▶ _TASK ITEM_
For the records below, say how many lines contain the string "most". Give the number only.

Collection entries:
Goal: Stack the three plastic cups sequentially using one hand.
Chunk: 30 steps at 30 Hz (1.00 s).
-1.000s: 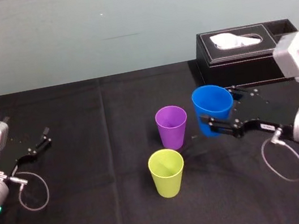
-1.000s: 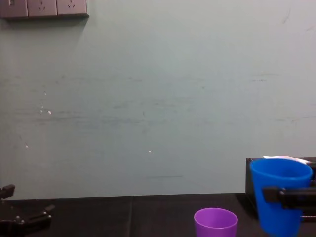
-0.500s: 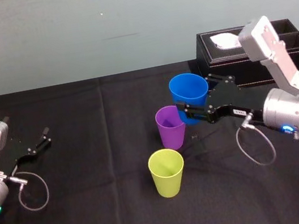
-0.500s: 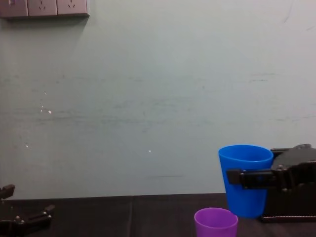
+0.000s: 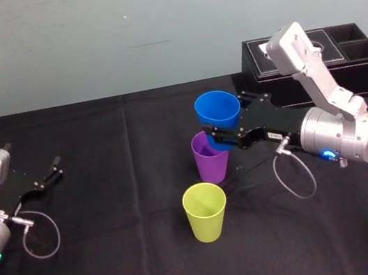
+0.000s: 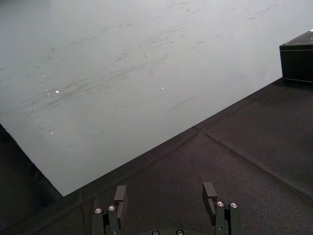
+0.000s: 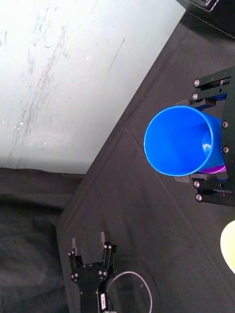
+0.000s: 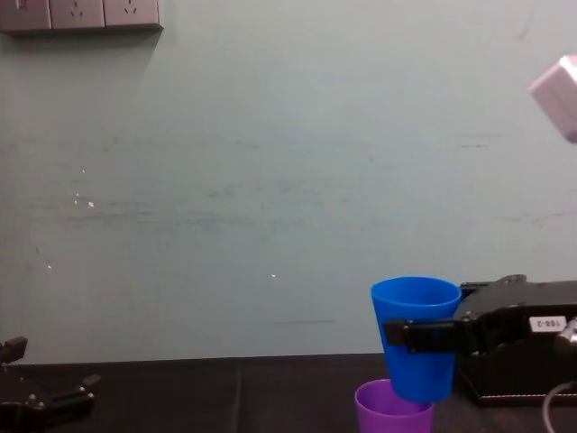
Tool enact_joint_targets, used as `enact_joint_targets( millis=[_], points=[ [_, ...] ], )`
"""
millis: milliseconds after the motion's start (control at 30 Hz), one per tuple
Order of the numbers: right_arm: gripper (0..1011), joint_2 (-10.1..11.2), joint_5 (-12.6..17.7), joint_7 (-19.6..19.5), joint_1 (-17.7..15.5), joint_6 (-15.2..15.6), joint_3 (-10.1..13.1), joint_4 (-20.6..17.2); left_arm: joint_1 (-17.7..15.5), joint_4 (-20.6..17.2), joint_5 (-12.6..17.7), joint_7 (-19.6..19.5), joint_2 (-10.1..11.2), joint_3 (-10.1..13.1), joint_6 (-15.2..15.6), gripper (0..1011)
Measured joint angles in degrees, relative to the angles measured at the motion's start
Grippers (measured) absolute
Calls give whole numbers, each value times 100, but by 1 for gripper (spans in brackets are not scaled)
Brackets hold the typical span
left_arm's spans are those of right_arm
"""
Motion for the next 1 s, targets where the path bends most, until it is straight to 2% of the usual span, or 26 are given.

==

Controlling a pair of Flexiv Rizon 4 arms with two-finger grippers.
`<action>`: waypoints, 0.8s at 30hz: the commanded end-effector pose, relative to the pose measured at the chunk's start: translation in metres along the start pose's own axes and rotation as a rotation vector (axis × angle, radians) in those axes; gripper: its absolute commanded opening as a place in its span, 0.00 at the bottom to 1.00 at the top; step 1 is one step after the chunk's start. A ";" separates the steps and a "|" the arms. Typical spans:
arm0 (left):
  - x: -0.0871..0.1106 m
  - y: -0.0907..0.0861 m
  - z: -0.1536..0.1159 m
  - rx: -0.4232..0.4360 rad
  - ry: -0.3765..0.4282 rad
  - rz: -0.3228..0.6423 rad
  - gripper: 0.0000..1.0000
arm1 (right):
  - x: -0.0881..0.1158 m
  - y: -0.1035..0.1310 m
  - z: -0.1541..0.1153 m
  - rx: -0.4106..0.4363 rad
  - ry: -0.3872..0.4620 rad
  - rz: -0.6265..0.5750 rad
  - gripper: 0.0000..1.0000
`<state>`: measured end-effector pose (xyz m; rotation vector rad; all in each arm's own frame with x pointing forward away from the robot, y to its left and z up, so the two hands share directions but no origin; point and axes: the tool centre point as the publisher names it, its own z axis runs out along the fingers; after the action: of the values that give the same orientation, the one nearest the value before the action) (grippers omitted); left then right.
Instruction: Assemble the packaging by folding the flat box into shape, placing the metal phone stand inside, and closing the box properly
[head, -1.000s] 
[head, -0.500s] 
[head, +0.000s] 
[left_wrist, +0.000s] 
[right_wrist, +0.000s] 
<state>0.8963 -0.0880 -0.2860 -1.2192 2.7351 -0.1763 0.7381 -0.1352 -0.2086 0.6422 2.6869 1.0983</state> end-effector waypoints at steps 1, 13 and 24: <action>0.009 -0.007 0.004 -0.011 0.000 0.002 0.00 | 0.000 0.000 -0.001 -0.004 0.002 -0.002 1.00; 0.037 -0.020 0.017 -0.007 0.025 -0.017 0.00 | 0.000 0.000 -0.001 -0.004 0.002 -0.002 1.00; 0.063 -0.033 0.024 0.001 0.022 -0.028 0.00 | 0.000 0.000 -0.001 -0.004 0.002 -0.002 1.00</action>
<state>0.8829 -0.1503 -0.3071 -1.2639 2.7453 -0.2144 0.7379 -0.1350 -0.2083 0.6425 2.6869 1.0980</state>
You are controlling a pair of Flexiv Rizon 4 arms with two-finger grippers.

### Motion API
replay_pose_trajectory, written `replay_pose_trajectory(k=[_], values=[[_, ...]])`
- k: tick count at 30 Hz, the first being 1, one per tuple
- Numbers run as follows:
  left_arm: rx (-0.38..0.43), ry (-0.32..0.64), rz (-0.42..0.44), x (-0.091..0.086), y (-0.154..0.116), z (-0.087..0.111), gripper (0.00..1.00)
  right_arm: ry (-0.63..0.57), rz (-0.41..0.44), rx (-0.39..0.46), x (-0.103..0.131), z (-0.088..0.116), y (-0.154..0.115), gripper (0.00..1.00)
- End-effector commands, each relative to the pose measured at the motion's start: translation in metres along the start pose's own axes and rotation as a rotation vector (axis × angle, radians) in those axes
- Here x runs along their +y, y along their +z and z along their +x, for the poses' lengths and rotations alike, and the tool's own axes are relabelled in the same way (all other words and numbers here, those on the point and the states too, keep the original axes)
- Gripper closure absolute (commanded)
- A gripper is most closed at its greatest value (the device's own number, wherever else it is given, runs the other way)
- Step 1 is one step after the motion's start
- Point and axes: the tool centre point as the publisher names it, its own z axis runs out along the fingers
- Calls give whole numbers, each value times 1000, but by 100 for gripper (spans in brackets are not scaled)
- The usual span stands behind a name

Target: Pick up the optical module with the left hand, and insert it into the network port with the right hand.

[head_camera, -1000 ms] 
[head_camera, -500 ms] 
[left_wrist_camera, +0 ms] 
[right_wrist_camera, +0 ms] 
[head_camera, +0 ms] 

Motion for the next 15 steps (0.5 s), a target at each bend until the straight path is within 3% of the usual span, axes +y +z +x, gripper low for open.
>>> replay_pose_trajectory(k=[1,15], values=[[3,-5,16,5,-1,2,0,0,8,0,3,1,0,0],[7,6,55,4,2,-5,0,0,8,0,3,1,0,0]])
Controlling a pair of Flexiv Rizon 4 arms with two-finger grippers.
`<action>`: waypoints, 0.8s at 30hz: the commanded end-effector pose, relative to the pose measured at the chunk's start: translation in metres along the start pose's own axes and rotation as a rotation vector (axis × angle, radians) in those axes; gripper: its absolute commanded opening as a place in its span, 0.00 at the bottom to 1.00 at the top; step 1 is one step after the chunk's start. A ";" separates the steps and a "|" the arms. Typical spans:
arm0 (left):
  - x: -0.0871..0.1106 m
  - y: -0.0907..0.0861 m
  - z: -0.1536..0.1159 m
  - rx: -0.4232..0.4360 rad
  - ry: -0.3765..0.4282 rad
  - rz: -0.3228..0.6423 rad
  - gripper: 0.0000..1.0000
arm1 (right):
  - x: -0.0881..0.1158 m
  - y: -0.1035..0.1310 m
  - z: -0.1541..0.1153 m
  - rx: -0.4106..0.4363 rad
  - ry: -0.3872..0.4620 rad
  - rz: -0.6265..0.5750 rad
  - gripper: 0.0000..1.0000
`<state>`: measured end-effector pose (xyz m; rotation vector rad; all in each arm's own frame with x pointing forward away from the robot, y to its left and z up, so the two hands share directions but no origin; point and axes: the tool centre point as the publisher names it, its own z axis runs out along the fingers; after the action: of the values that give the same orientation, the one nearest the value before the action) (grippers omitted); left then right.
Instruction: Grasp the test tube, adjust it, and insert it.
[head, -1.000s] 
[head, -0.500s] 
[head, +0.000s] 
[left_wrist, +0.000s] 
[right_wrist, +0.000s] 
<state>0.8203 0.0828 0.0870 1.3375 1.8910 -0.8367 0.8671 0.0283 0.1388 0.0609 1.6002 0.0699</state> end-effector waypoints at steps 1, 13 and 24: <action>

▶ _TASK RESULT_
2